Giovanni Allevi, ospite della seconda puntata della 74a edizione di Sanremo, spiega come la malattia possa diventare un inno alla vita.
Il monologo
S’alza il sipario. Giovanni Allevi procede timidamente sul palco dell’Ariston. Ad accoglierlo una lunga standing ovation. L’applauso arriva dritto al compositore, che lo riceve quasi come un abbraccio di conforto e di grande ammirazione. Un sorriso emozionato, poi il monologo. «All’improvviso mi è crollato tutto. Quando è arrivata la diagnosi, pesantissima, ho perso molto. Il mio lavoro. I miei capelli. Le mie certezze. Ma non la speranza e la voglia di immaginare».
Il 18 giugno 2022, Giovanni Allevi annuncia di essere affetto da un mieloma multiplo. La malattia lo costringe ad abbandonare le scene. A mettere la musica in pausa, per curare se stesso. Ciononostante, rimane forte la voglia di vivere.
«Era come se il dolore mi porgesse, anche, degli inaspettati doni» continua il musicista. E col volto a più riprese segnato dalla commozione, racconta come la malattia lo abbia portato a rivalutare le cose.
«I numeri non contano»
Ricordando un concerto antecedente alla diagnosi, condivide col pubblico, e quasi con vergogna, il sentimento di sconcerto provato dopo aver notato la presenza di una poltrona vuota. « Eppure agli inizi, ho fatto molti concerti davanti a solo una ventina di persone. E ne ero felicissimo – spiega Allevi. – Oggi, dopo la malattia, non so cosa darei per suonare di nuovo di fronte a solo quindici persone. I numeri non contano».

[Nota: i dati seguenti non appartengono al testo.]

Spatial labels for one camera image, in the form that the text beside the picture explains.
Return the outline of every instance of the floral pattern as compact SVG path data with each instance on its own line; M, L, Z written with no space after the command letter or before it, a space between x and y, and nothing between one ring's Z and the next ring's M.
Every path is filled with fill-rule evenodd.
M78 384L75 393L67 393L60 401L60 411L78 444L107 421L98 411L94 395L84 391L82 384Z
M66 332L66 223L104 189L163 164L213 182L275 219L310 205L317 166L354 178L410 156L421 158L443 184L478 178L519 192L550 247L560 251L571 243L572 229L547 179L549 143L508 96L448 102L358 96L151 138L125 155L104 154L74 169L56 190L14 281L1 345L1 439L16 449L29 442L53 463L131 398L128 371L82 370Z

Sembra quasi un monito che la malattia gli abbia regalato per ricordare l’emozione degli esordi. La stessa che ha poi mosso la carriera di un artista umile ed eternamente riconoscente.
«La gratitudine per la bellezza del creato»
«Non si contano le albe e i tramonti che ho ammirato da quelle stanze di ospedale. Il rosso dell’alba è diverso dal rosso del tramonto. E se ci sono le nuvolette attorno è ancora più bello». Sembra la frase di un bambino. E forse è proprio questo l’ennesimo dono ricevuto. L’ingenuità. Quello stato armonico di innocenza e stupore, anche dinanzi alle piccole cose. Quelle che si danno per scontate.
Allevi accenna poi un ghigno. In passato, parlando della sua Sindrome di Asperger in un’intervista, aveva dichiarato: «La mia risata arriva spesso improvvisa, non contestualizzata. E questo complica tutto a livello mediatico». Una risata che invece, con follia e spontaneità, sembra proprio confermare il risveglio di quel bambino sopito.
La riconoscenza
Il musicista ringrazia abbandonandosi alle lacrime. «Sono riconoscente per il talento dei medici e degli infermieri. Per la forza, l’affetto e l’esempio che ricevo dagli altri pazienti e dai loro familiari. I guerrieri». Poi aggiunge: «Magari cerchiamo un altro termine», quasi a non voler cedere alla retorica della battaglia. Un appunto che sembra insignificante, ma che invece si inserisce coerentemente all’interno di un monologo che parla di malattia e di doni. Siano essi riflessioni o persone care. E che Allevi sembra aver portato simbolicamente con sé sul palco. Parla e si rivolge a loro «anime splendenti, esempio di vita autentica».
La rinascita
E conclude: «Quando tutto crolla e resta in piedi solo l’essenziale, il giudizio che arriva dall’esterno non conta più. Io sono quel che sono. E voglio accettare il nuovo Giovanni». Afferra il berretto, calcato sui riccioli grigi e, cercando coraggio nel consenso del pubblico, lo sfila via. «Come è liberatorio essere se stessi».
Ma per dimostrarlo fino in fondo, Allevi decide di tornare a suonare il piano, aggiungendo: «Non posso più contare sul mio corpo, ma suonerò con tutta l’anima». Il pezzo, composto durante la malattia, si intitola Tomorrow, «perché domani, per tutti noi, ci sia sempre ad attenderci un giorno più bello».